A higher interest rate does nothing but increases your debt hole because the interest amount goes towards the monthly interest charge making your actual balance higher. It is always to inquire your creditor (credit card issuers) for a lower interest rate. Interest rates are negotiable and asking for a lower interest rate could help you to reduce your debt. If you have a good payment history it is more likely to could get a power interest rate on your credit card.

5. Withdraw from your Retirement fund

5. Withdraw from your Retirement fund

Withdrawing from your retirement fund is another smart way to reduce your debt, but it should be your last option in the extreme case. It is highly recommended only in cases when you have no other option or you have other sources of income besides your monthly income. It is important to understand that Retirement fund withdraw could impact your saving post-retirement along with your interest, capital, and dividends, you could have earned from that money.

6. Debt Settlement

6. Debt Settlement

If you owe more than what you can repay in the set time period or your accounts are past the due date, debt settlement may be a good option to consider.

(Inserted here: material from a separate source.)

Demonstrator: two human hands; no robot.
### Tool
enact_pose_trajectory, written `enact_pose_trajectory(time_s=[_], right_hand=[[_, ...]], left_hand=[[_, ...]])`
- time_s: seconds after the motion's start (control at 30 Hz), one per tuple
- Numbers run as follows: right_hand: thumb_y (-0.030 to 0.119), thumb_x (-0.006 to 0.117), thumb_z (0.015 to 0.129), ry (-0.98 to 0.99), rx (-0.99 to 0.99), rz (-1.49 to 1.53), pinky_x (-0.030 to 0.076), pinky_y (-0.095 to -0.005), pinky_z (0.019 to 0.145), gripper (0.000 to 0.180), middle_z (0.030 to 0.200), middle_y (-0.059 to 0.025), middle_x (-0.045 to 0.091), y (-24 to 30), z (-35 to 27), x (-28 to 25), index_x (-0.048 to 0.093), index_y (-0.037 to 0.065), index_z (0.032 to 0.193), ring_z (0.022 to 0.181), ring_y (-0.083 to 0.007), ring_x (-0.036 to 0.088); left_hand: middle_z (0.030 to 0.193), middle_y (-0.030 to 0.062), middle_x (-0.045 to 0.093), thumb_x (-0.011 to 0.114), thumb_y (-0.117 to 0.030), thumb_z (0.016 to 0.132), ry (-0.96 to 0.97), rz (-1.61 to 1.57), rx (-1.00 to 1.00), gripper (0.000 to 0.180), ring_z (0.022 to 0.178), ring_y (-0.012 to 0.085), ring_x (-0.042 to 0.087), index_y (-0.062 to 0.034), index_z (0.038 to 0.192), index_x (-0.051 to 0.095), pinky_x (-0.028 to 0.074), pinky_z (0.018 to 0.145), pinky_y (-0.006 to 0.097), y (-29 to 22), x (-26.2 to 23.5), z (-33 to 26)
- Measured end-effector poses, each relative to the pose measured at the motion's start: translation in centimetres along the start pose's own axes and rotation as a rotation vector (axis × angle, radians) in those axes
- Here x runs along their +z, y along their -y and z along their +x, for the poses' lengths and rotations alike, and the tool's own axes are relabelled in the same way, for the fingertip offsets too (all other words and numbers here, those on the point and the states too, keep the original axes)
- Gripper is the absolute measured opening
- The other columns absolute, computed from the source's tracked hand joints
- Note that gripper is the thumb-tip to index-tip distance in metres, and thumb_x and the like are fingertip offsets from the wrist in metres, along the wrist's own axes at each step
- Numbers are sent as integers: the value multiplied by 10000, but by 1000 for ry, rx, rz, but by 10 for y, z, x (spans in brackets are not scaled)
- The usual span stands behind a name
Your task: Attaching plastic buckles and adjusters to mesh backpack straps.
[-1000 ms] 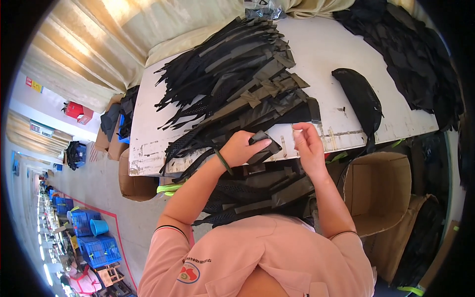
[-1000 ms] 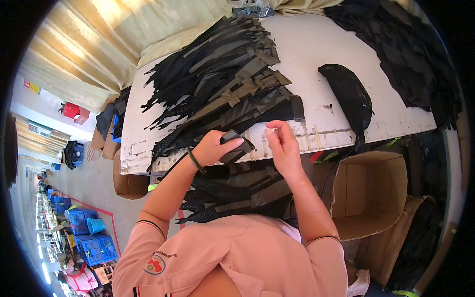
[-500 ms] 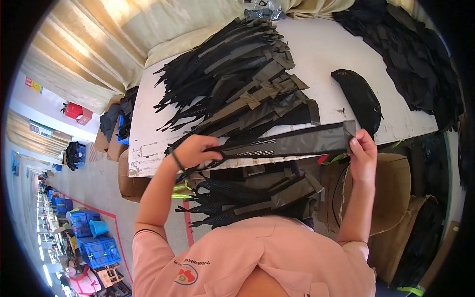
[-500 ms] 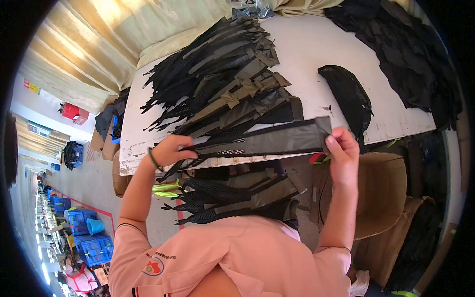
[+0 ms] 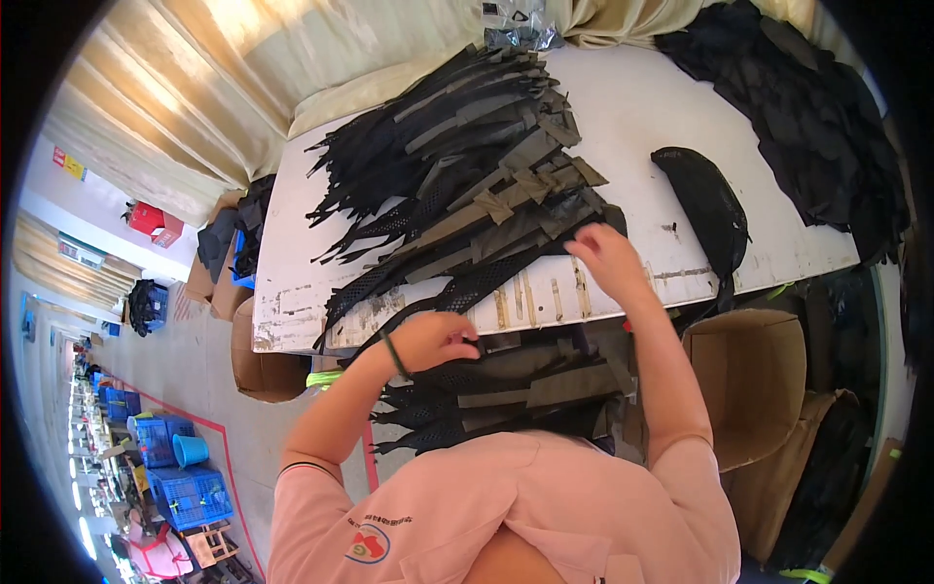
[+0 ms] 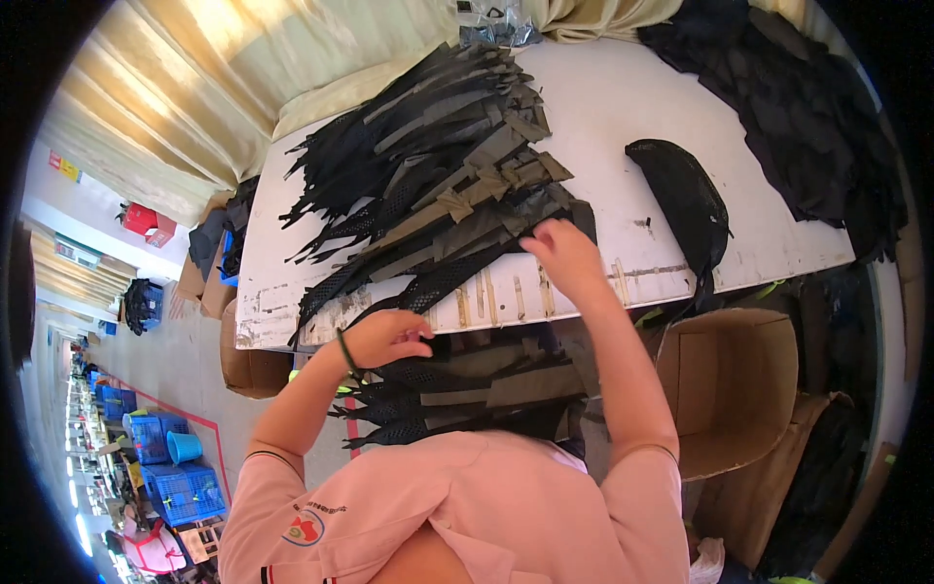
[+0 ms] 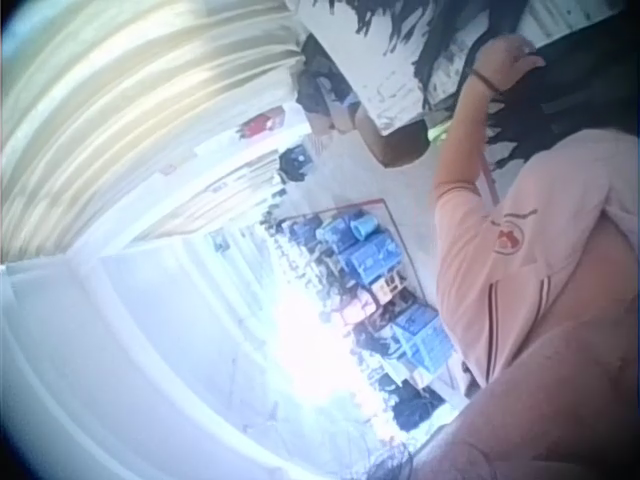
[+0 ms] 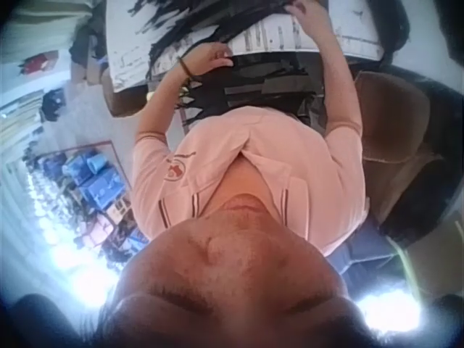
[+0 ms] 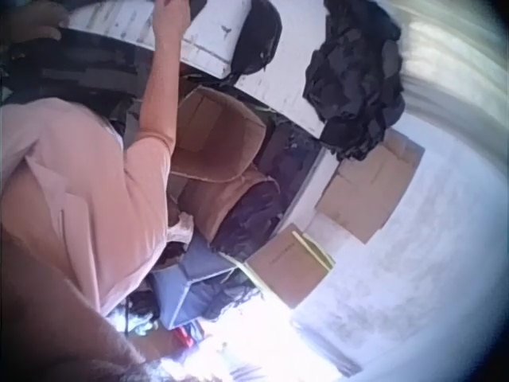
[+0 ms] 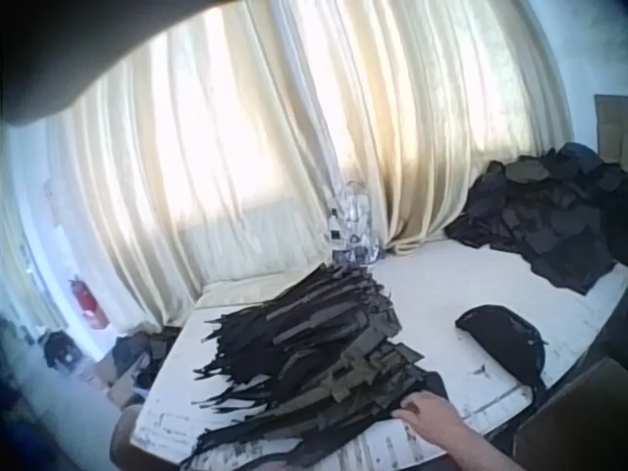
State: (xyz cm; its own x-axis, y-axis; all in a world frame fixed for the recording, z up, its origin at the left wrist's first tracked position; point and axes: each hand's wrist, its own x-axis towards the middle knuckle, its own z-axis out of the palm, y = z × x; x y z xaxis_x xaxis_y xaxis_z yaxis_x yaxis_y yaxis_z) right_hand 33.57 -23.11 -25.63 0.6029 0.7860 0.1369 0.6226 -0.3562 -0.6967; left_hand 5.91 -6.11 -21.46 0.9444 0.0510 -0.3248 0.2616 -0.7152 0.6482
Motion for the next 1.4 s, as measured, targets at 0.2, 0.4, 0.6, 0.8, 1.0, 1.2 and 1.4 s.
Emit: enact_pose_trajectory(time_s=[0.2, 0.4, 0.6, 0.8, 1.0, 1.2, 1.4], right_hand=[[373, 674, 818, -40, 97, -445, 494, -412, 779, 355, 901, -155, 630, -13, 70, 67, 633, 37, 923, 858, -333, 614], [134, 694, 819, 149, 8, 493, 436, -288, 621, 198, 728, -67, 558, 30, -18, 33, 530, 22, 825, 665, -131, 499], [113, 723, 792, 7, 37, 430, 450, -311, 643, 282, 781, -102, 584, 43, -80, 32, 527, 44, 983, 705, -208, 578], [61, 673, 788, -307, -255, -137, 460, -399, 690, 398, 866, -127, 613, 52, -80, 40, 495, 52, 1144, 774, -330, 595], [60, 642, 800, -265, -314, -143, 469, -403, 540, 283, 617, -97, 579, 51, -69, 34, 543, 87, 1063, 532, -293, 565], [139, 680, 801, -285, -470, -83, 454, -366, 539, 140, 633, -103, 574, 58, -48, 16, 560, 74, 768, 559, -281, 558], [136, 656, 809, -28, 144, 646, 391, -293, 562, 182, 645, -37, 532, 27, -50, 38, 539, 44, 704, 592, -132, 483]], left_hand=[[867, 98, 611, 709, -216, 829, -162, -96, 145, 247, 775, 205, 590, -67, 1014, 641, 476, 704, 311, 1, 19, 47], [1120, 128, 595, 683, -130, 818, -896, 103, 379, 280, 963, 291, 595, -47, 1077, 615, 486, 815, 370, -11, 3, 61], [830, 168, 641, 674, -166, 830, -456, -171, 376, 246, 758, 283, 628, 14, 981, 605, 484, 696, 335, -16, 18, 93], [783, 141, 640, 699, -225, 794, -506, -248, 199, 245, 677, 300, 596, -22, 861, 578, 470, 625, 352, -39, 23, 97], [711, 72, 562, 768, -148, 740, -386, -402, 81, 271, 632, 176, 521, -26, 787, 531, 444, 594, 303, -39, 18, 85], [712, 39, 511, 752, -63, 751, -454, -271, 308, 233, 626, 145, 490, -30, 759, 521, 419, 575, 284, -35, 22, 77], [734, 76, 525, 728, -53, 758, -500, -45, 450, 197, 663, 219, 530, -25, 781, 534, 443, 605, 323, -44, 26, 62]])
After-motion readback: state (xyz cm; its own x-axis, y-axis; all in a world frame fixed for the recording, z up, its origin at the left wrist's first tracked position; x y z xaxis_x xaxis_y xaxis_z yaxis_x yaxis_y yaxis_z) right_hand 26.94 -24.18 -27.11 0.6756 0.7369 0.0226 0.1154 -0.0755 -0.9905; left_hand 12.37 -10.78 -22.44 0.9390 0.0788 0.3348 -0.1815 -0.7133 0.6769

In debt settlement, you ask your creditor to consider a one-time or lump-sum payment that is less than the whole total in order to settle down the bill completely. Creditors usually accept settlement proposals only on accounts that are in default or are about to default.

Debt settlement can have a negative impact on your credit score and should be utilized only as a last resort. Debt settlement could be also done by negotiating directly with the creditor. It’s a good option to negotiate directly or take the help of a reputable debt relief company.

7. Credit Counselling Agencies

7. Credit Counselling Agencies

It’s always good to take advice and suggestions when you lack ideas. Credit Counselling is one of the smartest ways to bring your debt in control. There are a number of credit counseling agencies that could help you in managing your finance and settling down your budget issues. These agencies are organizations or companies with a deep understanding of finance and credit issues.

All you need to do is send a lump-sum payment amount to the agency every month, and they will break it up and deliver it to your creditors on your behalf. Credit counseling differs from debt settlement in that it does not need you to be in default, and the aim is to pay off your debts in full.